Вот и с Оливекроной у меня получилось точно так же. Один раз, во время послеобеденного обхода, он действительно заходил ко мне в палату. Мы обменялись несколькими ничего не значащими словами, а позднее мне почудилось, будто он зашел снова, но на сей раз и выглядел иначе и вел себя по-другому: нос у него вроде бы вытянулся, профессор возмущенно кричал, размахивая руками. Немедленно откройте окно, надсаживался он, в этой духотище задохнуться можно, воздух такой спертый, что с души воротит, откройте, откройте же окно! Даже неделю спустя я был уверен, что сцена эта разыгралась в действительности, хотя она явно была порождением бреда точно так же, как другая, во время которой Оливекрона носился по саду.

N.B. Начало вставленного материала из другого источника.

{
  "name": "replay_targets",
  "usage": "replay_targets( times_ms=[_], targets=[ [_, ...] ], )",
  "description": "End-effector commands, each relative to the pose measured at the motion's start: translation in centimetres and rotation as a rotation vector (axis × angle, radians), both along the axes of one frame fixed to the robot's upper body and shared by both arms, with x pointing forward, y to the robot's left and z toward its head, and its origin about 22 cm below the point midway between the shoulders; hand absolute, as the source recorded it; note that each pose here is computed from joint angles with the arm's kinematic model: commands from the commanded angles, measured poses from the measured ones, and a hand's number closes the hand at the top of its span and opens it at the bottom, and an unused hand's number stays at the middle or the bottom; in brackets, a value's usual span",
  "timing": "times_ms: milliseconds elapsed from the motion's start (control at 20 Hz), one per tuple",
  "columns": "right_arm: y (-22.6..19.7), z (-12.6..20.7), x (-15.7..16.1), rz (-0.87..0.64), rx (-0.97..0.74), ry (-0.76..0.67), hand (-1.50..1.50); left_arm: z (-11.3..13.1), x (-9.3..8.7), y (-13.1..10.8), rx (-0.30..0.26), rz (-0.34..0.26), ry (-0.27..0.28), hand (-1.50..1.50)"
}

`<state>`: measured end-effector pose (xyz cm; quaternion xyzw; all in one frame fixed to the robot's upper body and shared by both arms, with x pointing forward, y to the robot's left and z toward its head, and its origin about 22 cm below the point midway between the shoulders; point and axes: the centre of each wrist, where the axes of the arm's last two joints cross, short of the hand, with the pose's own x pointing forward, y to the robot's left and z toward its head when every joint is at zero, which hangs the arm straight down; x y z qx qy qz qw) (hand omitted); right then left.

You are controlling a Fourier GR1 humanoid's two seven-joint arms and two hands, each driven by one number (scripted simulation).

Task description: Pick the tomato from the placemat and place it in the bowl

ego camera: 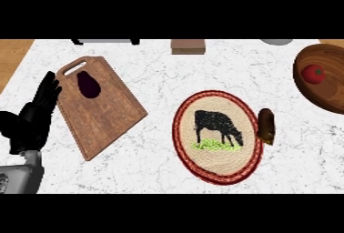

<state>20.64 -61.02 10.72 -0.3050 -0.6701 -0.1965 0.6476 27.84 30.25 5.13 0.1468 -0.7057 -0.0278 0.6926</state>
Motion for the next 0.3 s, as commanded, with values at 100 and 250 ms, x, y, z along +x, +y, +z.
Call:
replay_targets(
  times_ms=[100, 250],
  targets=[
    [-2.4, 1.9, -4.2, 0.061, 0.018, -0.073, -1.5, 1.9, 0.1, 1.4, 0.008, -0.014, -0.005, 0.0],
    [-2.6, 1.8, -4.8, 0.08, 0.028, -0.104, -1.5, -1.3, -0.7, -0.1, -0.004, -0.007, 0.008, 0.0]
  ],
)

В сумеречном, предвечернем освещении фигура его казалась долговязой и тощей, кроваво-красная грива волос развевалась на ветру, руки беспокойно метались, не находя себе места, халат под порывами ветра плотно обмотал его худющее тело, и когда профессор вдруг резко и громко рассмеялся, нельзя было с уверенностью сказать, были ли то звуки человеческого голоса или же завывание бури.

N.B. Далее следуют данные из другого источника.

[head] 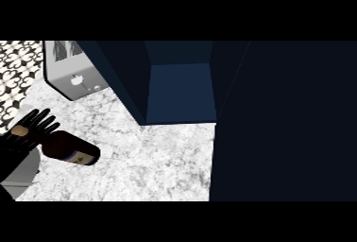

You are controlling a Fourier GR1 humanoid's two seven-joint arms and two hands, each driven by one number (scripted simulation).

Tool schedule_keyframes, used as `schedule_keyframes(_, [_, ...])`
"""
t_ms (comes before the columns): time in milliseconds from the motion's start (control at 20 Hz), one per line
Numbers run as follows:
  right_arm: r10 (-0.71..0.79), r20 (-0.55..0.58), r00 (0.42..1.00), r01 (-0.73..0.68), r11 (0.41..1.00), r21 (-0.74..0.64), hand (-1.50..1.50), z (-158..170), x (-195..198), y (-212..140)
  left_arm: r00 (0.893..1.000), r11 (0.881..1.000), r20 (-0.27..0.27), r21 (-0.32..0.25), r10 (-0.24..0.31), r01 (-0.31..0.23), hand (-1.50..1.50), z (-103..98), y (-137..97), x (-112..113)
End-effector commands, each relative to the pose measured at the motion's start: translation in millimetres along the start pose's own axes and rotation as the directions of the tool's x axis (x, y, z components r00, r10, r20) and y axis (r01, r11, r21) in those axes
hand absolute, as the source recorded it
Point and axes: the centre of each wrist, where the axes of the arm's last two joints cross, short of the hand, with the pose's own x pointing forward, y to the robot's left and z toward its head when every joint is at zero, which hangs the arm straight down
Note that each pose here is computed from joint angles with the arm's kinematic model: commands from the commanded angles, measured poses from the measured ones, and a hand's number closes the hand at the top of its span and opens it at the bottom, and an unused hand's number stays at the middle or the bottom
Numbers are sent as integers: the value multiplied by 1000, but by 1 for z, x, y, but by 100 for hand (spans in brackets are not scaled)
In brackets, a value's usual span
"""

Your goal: Pick up the wine, place it into the cabinet and close the cabinet

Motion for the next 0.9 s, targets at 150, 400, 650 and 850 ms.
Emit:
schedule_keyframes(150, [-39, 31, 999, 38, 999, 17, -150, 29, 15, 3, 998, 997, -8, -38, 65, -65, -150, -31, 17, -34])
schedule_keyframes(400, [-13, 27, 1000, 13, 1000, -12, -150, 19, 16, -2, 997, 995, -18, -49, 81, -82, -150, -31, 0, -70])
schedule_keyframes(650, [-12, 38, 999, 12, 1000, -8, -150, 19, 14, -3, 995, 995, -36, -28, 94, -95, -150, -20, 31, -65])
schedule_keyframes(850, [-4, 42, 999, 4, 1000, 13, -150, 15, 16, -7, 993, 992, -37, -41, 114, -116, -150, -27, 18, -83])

Когда я несколько пришел в себя, уже наступил поздний вечер, прямоугольник окна вырисовывался непроглядной чернотою. Я заверил жену, что со мной теперь все в порядке, она может /отправляться на покой, и я тоже постараюсь уснуть. Но мне не спалось, передвинувшись на самый краешек постели поближе к окну, я силился различить хоть какие-нибудь очертания на фоне общей глухой черноты. И впрямь вроде бы увидел, как перед оконным карнизом колышутся ветки деревьев! Ветки двигались то вправо, то влево, словно в ритме торжественного менуэта. Губы мои опять скривились в ухмылке. Деревья! Вот вам очередная комедия, да какая постыдная. Неужели никто не желает понять, или люди делают вид, будто не понимают, что это тоже роль – пресловутая органическая «жизнь», несколько мелких точек, этакие пупырышки на поверхности молчаливо-серьезная шара, с ужасающей скоростью летящего в космическом мраке? Нечто, вернее некто – нам не дано знать, кто именно, – примеряет маскарадные костюмы и разыгрывает роли, дабы скрыть перед самим собой собственную никчемность, ненужность. Изображает из се сверчка и других жуков-букашек, змею и лягушку, трясогузку – Разве не видите, как она трясет гузкой? – и человека, величественный дуб и целомудренно потупившуюся яблоню. Да это вовсе и не деревья танцуют менуэт там, за окном, это он, таинственный Некто, а может, это я сам в роли гнущихся стволов и пляшущих веток. Стыд, стыд и позор!